# Problem statement
Using the data that follows, give the number of lines in which the word "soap" occurs. Write only the number.

# Collected material

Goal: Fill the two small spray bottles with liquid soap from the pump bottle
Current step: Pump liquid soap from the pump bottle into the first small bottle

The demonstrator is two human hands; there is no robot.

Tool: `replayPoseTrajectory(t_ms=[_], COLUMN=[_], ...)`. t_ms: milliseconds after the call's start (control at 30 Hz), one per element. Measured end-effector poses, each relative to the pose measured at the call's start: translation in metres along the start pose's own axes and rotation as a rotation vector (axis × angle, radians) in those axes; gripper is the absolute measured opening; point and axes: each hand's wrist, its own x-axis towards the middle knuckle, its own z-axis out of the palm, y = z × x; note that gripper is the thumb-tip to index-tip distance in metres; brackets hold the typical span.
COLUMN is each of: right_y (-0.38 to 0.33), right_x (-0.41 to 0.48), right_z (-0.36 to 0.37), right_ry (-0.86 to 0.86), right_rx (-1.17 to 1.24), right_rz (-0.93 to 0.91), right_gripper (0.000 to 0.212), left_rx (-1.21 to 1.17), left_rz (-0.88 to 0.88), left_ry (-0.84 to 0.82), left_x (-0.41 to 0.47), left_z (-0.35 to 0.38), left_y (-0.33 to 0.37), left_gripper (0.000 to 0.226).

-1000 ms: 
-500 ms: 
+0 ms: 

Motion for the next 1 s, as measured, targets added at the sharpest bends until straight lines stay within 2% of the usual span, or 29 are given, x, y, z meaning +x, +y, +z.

# Answer to this problem
2